4 files changed, 41 insertions, 6 deletions

diff --git a/www-apps/drupal/ChangeLog b/www-apps/drupal/ChangeLog
index 5ab5dd7974b6..71b9716f05a8 100644
--- a/www-apps/drupal/ChangeLog
+++ b/www-apps/drupal/ChangeLog
@@ -1,6 +1,15 @@
 # ChangeLog for www-apps/drupal
-# Copyright 1999-2009 Gentoo Foundation; Distributed under the GPL v2
-# $Header: /var/cvsroot/gentoo-x86/www-apps/drupal/ChangeLog,v 1.62 2009/12/18 20:16:07 alexxy Exp $
+# Copyright 1999-2010 Gentoo Foundation; Distributed under the GPL v2
+# $Header: /var/cvsroot/gentoo-x86/www-apps/drupal/ChangeLog,v 1.63 2010/03/05 13:03:22 a3li Exp $
+
+*drupal-6.16 (05 Mar 2010)
+*drupal-5.22 (05 Mar 2010)
+
+  05 Mar 2010; Alex Legler <a3li@gentoo.org> -drupal-5.21.ebuild,
+  +drupal-5.22.ebuild, -drupal-6.15.ebuild, +drupal-6.16.ebuild,
+  files/postinstall-en.txt:
+  Non-maintainer commit: Version bumps for security bugs 307811, 300199,
+  238571.
 
 *drupal-6.15 (18 Dec 2009)
 *drupal-5.21 (18 Dec 2009)
diff --git a/www-apps/drupal/drupal-5.21.ebuild b/www-apps/drupal/drupal-5.22.ebuild
index 4693e1a93756..9e6d99c96460 100644
--- a/www-apps/drupal/drupal-5.21.ebuild
+++ b/www-apps/drupal/drupal-5.22.ebuild
@@ -1,6 +1,6 @@
-# Copyright 1999-2009 Gentoo Foundation
+# Copyright 1999-2010 Gentoo Foundation
 # Distributed under the terms of the GNU General Public License v2
-# $Header: /var/cvsroot/gentoo-x86/www-apps/drupal/drupal-5.21.ebuild,v 1.1 2009/12/18 20:16:07 alexxy Exp $
+# $Header: /var/cvsroot/gentoo-x86/www-apps/drupal/drupal-5.22.ebuild,v 1.1 2010/03/05 13:03:22 a3li Exp $
 
 inherit webapp eutils depend.php
 
@@ -49,3 +49,11 @@ src_install() {
 
 	webapp_src_install
 }
+
+pkg_postinst() {
+	ewarn
+	ewarn "SECURITY NOTICE"
+	ewarn "If you plan on using SSL on your Drupal site, please consult the postinstall information:"

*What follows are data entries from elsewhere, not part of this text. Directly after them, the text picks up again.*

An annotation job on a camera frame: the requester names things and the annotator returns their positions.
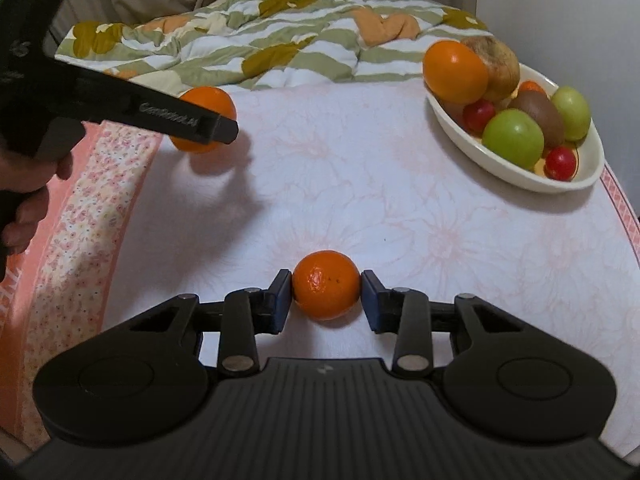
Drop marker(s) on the white pink floral towel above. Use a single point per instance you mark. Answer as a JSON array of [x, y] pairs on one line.
[[350, 200]]

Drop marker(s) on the small orange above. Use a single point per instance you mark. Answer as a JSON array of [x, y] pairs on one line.
[[326, 285]]

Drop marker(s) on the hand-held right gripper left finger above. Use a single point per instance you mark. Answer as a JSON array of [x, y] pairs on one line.
[[280, 305]]

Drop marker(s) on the brown round fruit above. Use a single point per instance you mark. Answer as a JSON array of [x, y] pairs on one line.
[[500, 65]]

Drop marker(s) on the tiny orange fruit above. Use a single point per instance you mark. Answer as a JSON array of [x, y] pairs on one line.
[[531, 87]]

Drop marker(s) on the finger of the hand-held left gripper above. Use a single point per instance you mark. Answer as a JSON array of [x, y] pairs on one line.
[[220, 127]]

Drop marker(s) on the brown kiwi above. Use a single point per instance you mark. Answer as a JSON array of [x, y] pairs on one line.
[[537, 112]]

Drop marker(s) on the green apple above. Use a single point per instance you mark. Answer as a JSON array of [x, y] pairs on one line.
[[571, 112], [513, 138]]

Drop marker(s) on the green striped floral blanket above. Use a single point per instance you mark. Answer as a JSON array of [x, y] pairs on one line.
[[300, 45]]

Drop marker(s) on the white oval bowl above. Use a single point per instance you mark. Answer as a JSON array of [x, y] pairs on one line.
[[500, 172]]

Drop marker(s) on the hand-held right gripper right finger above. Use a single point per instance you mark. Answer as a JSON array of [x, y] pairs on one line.
[[372, 305]]

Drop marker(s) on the person's left hand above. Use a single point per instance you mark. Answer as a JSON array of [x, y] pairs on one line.
[[30, 180]]

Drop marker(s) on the red tomato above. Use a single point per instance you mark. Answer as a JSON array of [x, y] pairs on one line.
[[560, 162], [477, 116]]

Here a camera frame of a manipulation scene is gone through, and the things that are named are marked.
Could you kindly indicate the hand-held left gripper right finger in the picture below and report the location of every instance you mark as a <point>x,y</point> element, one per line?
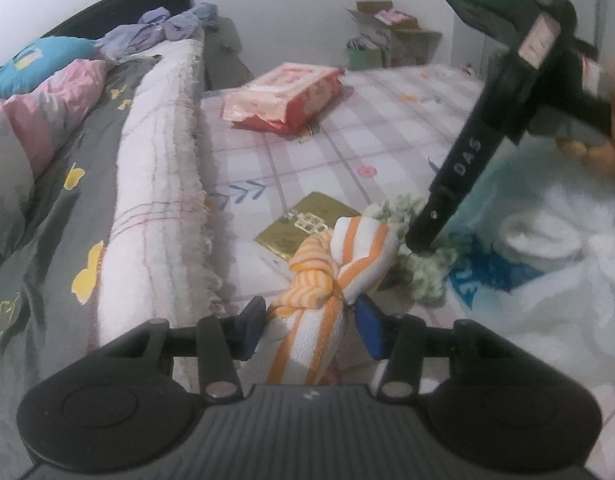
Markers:
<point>370,330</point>

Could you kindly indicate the gold tissue pack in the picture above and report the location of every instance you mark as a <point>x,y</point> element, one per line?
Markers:
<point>297,230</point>

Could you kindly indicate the green container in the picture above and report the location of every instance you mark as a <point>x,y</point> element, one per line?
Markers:
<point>365,55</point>

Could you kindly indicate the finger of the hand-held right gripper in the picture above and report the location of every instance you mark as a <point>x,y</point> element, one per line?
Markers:
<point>427,230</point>

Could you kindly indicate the pale plaid bed sheet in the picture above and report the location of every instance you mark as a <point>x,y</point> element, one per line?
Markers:
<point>337,160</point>

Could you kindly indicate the white blue printed plastic bag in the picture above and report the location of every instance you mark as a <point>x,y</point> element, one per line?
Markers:
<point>562,300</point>

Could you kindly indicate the white paper roll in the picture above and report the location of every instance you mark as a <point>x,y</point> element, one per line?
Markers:
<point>537,235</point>

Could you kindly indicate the olive grey garment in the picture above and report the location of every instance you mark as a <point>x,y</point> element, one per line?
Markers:
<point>227,55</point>

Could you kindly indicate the green floral ruffled cloth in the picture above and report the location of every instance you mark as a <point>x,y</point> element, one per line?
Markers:
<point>427,270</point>

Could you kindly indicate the orange striped knotted towel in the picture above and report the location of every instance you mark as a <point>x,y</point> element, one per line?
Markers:
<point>312,270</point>

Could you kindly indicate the pink wet wipes pack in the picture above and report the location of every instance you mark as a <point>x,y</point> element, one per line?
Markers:
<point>282,95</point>

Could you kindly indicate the pink grey floral quilt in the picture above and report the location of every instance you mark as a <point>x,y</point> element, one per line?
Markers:
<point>52,110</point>

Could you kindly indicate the person's right hand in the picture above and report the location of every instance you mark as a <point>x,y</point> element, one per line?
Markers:
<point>597,157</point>

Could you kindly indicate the cardboard box with pink packs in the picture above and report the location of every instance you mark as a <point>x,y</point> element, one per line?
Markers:
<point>382,15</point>

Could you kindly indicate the rolled white fringed blanket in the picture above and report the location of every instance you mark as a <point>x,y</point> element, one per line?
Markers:
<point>157,185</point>

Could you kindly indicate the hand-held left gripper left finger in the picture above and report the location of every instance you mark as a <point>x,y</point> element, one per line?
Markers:
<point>250,327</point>

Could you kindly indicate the pile of purple clothes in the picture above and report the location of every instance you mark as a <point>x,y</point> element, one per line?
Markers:
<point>152,30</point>

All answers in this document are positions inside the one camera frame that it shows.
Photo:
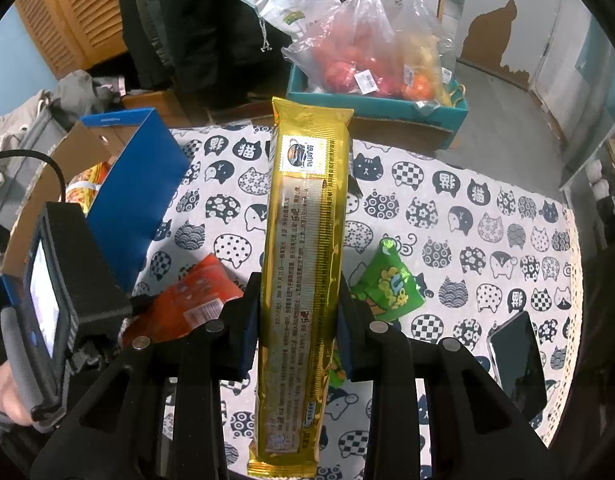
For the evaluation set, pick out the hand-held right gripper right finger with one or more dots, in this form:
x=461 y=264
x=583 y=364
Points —
x=348 y=345

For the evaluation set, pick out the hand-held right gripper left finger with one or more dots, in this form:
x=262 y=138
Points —
x=243 y=340

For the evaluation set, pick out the blue rimmed cardboard box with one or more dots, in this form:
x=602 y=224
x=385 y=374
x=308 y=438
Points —
x=137 y=200

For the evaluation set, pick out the long gold biscuit packet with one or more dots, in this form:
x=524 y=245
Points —
x=302 y=260

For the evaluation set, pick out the person's left hand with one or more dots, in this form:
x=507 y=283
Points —
x=4 y=395

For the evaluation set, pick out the red orange snack packet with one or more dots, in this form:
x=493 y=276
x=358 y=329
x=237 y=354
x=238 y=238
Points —
x=197 y=290

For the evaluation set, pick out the green snack packet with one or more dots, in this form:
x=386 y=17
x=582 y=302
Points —
x=387 y=285

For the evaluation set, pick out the yellow orange snack packet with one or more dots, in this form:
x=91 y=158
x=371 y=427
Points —
x=84 y=185

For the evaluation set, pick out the grey fabric bag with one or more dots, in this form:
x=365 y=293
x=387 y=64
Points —
x=17 y=200

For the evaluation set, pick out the light grey fleece garment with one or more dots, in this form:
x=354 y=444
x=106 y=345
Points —
x=12 y=130

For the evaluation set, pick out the cat print tablecloth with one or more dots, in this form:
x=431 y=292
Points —
x=437 y=210

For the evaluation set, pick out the black smartphone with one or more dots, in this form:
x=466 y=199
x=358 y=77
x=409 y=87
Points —
x=517 y=365

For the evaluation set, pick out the dark grey garment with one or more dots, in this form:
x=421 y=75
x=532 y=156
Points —
x=82 y=87

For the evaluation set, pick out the teal cardboard box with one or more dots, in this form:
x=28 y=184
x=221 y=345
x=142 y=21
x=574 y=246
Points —
x=367 y=107

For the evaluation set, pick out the wooden louvered cabinet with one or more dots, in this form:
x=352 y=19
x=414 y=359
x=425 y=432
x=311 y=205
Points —
x=72 y=15

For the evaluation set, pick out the dark hanging coats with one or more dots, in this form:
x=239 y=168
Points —
x=202 y=25

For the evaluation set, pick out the white side shelf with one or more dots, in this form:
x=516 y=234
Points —
x=575 y=182

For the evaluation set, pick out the clear plastic fruit bag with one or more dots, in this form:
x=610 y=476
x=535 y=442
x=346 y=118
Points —
x=367 y=45

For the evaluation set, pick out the white printed bag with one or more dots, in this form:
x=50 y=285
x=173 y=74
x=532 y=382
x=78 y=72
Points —
x=287 y=0

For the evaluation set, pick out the white door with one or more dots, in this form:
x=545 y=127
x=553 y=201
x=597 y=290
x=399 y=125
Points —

+	ewarn "\t# webapp-config --show-postinst ${PN} ${PV}"
+	ewarn
+}
diff --git a/www-apps/drupal/drupal-6.15.ebuild b/www-apps/drupal/drupal-6.16.ebuild
index 68f5d459043d..76928b1ed431 100644
--- a/www-apps/drupal/drupal-6.15.ebuild
+++ b/www-apps/drupal/drupal-6.16.ebuild
@@ -1,6 +1,6 @@
-# Copyright 1999-2009 Gentoo Foundation
+# Copyright 1999-2010 Gentoo Foundation
 # Distributed under the terms of the GNU General Public License v2
-# $Header: /var/cvsroot/gentoo-x86/www-apps/drupal/drupal-6.15.ebuild,v 1.1 2009/12/18 20:16:07 alexxy Exp $
+# $Header: /var/cvsroot/gentoo-x86/www-apps/drupal/drupal-6.16.ebuild,v 1.1 2010/03/05 13:03:22 a3li Exp $
 
 inherit webapp eutils depend.php
 
@@ -54,3 +54,12 @@ src_install() {
 
 	webapp_src_install
 }
+
+pkg_postinst() {
+	ewarn
+	ewarn "SECURITY NOTICE"
+	ewarn "If you plan on using SSL on your Drupal site, please consult the postinstall information:"
+	ewarn "\t# webapp-config --show-postinst ${PN} ${PV}"
+	ewarn
+}
+
diff --git a/www-apps/drupal/files/postinstall-en.txt b/www-apps/drupal/files/postinstall-en.txt
index 54ff3320f14b..95ac8287a64e 100644
--- a/www-apps/drupal/files/postinstall-en.txt
+++ b/www-apps/drupal/files/postinstall-en.txt
@@ -13,4 +13,13 @@ http://${VHOST_HOSTNAME}/${VHOST_APPDIR}
 
 and provide the credential required for the database access.
 
+SECURITY NOTICE: If you use SSL on your Drupal installation, you
+should enable the PHP configuration option `session.cookie-secure'
+to make it harder for attackers to sniff session cookies.
+
+References:
+CVE-2008-3661
+http://www.php.net/manual/en/session.configuration.php#ini.session.cookie-secure
+http://drupal.org/node/315703
+
 After that you can start to use drupal.